After performing group-by, my new df has 3 level multindex. I need to access all rows with 'ZEBRA' labels; which is contained in the 3rd level index. I'm trying to use df.loc
but unable to do so. I thought of iterating through the labels, but that will have to be a nested loop to make below; which makes me feel I'm not thinking along the right lines, there must be a much easier.

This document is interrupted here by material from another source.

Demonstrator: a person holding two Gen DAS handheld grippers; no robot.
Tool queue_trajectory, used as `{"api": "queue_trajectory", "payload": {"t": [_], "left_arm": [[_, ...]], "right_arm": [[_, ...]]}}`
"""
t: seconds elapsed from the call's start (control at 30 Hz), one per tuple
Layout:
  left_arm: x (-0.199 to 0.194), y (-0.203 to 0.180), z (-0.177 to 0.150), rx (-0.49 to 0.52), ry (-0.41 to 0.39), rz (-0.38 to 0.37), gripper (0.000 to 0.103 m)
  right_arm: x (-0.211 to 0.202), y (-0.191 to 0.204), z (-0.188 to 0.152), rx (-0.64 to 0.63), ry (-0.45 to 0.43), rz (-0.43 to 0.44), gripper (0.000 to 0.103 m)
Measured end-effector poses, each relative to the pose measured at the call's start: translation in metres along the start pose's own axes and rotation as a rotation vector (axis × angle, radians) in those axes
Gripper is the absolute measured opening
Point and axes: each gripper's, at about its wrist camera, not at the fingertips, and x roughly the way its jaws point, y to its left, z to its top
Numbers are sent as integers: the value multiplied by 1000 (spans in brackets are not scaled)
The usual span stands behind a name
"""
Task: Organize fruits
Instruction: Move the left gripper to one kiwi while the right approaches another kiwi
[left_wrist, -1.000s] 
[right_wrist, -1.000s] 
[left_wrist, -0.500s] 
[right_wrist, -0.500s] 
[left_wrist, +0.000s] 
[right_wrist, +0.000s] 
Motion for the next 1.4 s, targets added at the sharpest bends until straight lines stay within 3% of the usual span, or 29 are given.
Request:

> indexlevel1_value1->indexlevel2_value1>indexlevel3_'stabilizer'
> indexlevel1_value1->indexlevel2_value2>indexlevel3_'stabilizer'
> indexlevel1_value1->indexlevel2_value3>indexlevel3_'stabilizer'
> ...................
> indexlevel2_value1->indexlevel2_value1>indexlevel3_'stabilizer'
This question looks close - Selecting rows in a MultiIndex dataframe by index without losing any levels but focused on first level index.
import pandas as pd
import numpy as np
df = pd.DataFrame({'A' : ['foo', 'bar', 'foo', 'bar',
'foo', 'bar', 'foo', 'foo',
'bar', 'foo', 'bar','foo',
'bar','foo' ],
'B' : ['one', 'one', 'two', 'three',
'two', 'two', 'one', 'three',
'two', 'three','two', 'two',
'one', 'three'],
'C' : ['MR', 'ZEBRA', 'KID', 'ZEBRA',
'MOS', 'ALPHA', 'ZULU', 'ZEBRA',
'TREE','PLANT', 'JOOMLA','ZEBRA',
'MOS','ZULU'],
'D' : np.random.randn(14)})
grouped = df.groupby(['A', 'B','C'])
grouped.count()
| A | B | C | D |
|-----|-------|--------|---|
| bar | one | MOS | 1 |
| | | ZEBRA | 1 |
| | three | ZEBRA | 1 |
| | two | ALPHA | 1 |
| | | JOOMLA | 1 |
| | | TREE | 1 |
| foo | one | MR | 1 |
| | | ZULU | 1 |
| | three | PLANT | 1 |
| | | ZEBRA | 1 |
| | | ZULU | 1 |
| | two | KID | 1 |
| | | MOS | 1 |
| | | ZEBRA | 1 |
newdf= grouped.count()
newdf.loc[('bar','three','ZEBRA')]
#1
Desired:
| A | B | C | D |
|-----|-------|-------|---|
| bar | one | ZEBRA | 1 |
| bar | three | ZEBRA | 1 |
| foo | three | ZEBRA | 1 |
| foo | two | ZEBRA | 1 |